Of course, common sense is most useful in simple cases, while modeling (e.g., drawing diagrams of causal pathways) becomes more critical as a system becomes more complex. Höfler observes that "the heuristic value of Hill's considerations converges to zero as the complexity of a causal system and the uncertainty about the true causal system increase" [2]. This may be the definitive observation about causal criteria/considerations. To venture a simpler paraphrase, lists of causal considerations are pretty good rules of thumb when the system being assessed is simple, but in cases where an assessment of causation demands more than common sense, these lists are not going to be terribly useful. Höfler goes on to try to improve on Hill's list to make it more useful in complicated cases, but we think he was right the first time: in a complicated system the list can only serve as a tool for teaching scientific common sense, and no matter how we try to dress it up, it cannot serve as a checklist, algorithm, or method.

Not a model

The use of the term "model" in the previous paragraph illustrates its meaning. Causal diagrams take as inputs some of the known or postulated elements of a worldly system of causes and effects and schematize them in a way that new knowledge (i.e., beyond the inputs themselves) can be extracted. In this sense, a small three-dimensional scale version of an airplane is a model (because, for example, we can put it in a wind tunnel and learn something about the actual airplane that we did not know when we made the model) but a photograph of the plane is not a model (at least not in any obvious way).

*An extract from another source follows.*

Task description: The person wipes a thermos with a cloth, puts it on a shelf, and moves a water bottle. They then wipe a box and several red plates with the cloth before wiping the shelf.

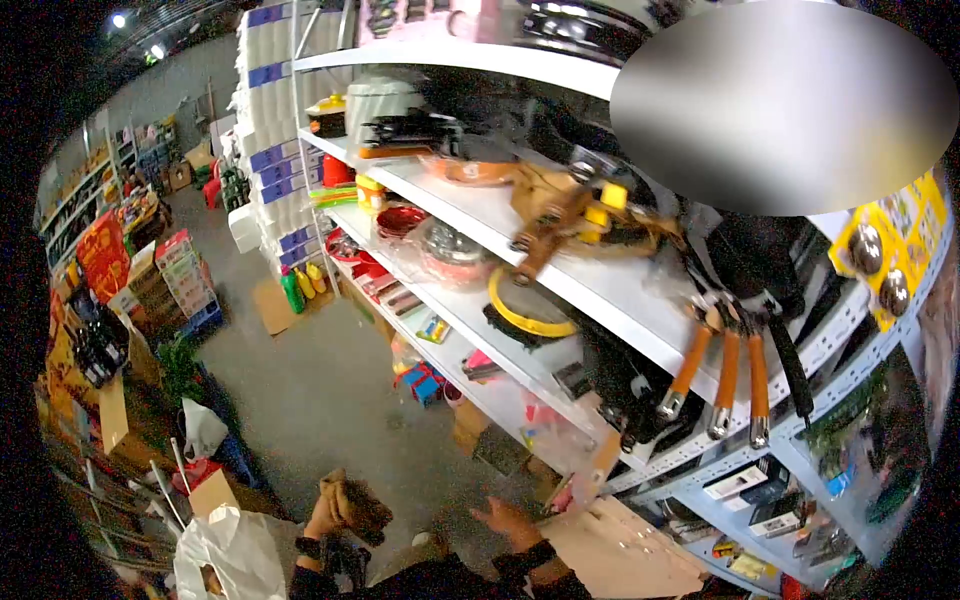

Neither is the phrase "heavier-than-air, fixed-wing, self-propelled flying vehicles" a model. The phrase is informative about airplanes, but in a different way from a model: it is the definition of airplanes. We need to have that phrase (or some variation) in mind before it even makes sense to talk about airplanes, let alone model them. It might be useful to refer back to the definition if, during an assessment of airplanes, we somehow lost touch with the class of things we are talking about. But the definition is not a model; it does not offer a way to extract any information that is not merely an input into it, such as assessing how airworthy a particular airplane is. Indeed, it cannot in itself help us determine if a particular object really makes the cut (e.g., that it can really fly).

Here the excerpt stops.